START AVAILABLE DATA

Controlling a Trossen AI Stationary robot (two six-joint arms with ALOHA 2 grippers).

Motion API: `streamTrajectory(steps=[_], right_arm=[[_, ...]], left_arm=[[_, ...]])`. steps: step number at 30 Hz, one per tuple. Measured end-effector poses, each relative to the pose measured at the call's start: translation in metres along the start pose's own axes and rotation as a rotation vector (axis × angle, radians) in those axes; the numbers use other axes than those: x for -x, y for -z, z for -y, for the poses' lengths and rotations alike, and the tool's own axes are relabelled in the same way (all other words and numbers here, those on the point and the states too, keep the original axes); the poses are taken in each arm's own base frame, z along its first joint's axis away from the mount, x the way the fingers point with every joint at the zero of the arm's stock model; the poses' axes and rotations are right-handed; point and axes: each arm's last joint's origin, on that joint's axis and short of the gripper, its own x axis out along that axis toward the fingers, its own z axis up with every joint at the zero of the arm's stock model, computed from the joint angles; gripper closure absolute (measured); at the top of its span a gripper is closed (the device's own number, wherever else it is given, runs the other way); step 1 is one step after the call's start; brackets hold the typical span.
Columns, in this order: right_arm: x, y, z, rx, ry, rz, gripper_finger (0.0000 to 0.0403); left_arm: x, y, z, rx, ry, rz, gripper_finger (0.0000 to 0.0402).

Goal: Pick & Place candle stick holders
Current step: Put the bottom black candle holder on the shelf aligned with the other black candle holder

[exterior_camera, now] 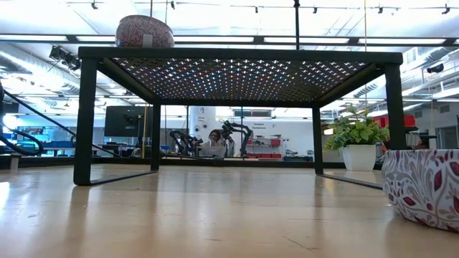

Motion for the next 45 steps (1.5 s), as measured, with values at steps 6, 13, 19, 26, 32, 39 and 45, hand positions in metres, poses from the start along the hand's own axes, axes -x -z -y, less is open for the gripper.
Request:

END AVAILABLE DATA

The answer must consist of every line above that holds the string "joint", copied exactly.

## SOLVED EXERCISE
Controlling a Trossen AI Stationary robot (two six-joint arms with ALOHA 2 grippers).
Motion API: `streamTrajectory(steps=[_], right_arm=[[_, ...]], left_arm=[[_, ...]])`. steps: step number at 30 Hz, one per tuple. Measured end-effector poses, each relative to the pose measured at the call's start: translation in metres along the start pose's own axes and rotation as a rotation vector (axis × angle, radians) in those axes; the numbers use other axes than those: x for -x, y for -z, z for -y, for the poses' lengths and rotations alike, and the tool's own axes are relabelled in the same way (all other words and numbers here, those on the point and the states too, keep the original axes); the poses are taken in each arm's own base frame, z along its first joint's axis away from the mount, x the way the fingers point with every joint at the zero of the arm's stock model; the poses' axes and rotations are right-handed; point and axes: each arm's last joint's origin, on that joint's axis and short of the gripper, its own x axis out along that axis toward the fingers, its own z axis up with every joint at the zero of the arm's stock model, computed from the joint angles; gripper closure absolute (measured); at the top of its span a gripper is closed (the device's own number, wherever else it is given, runs the other way); step 1 is one step after the call's start; brackets hold the typical span.

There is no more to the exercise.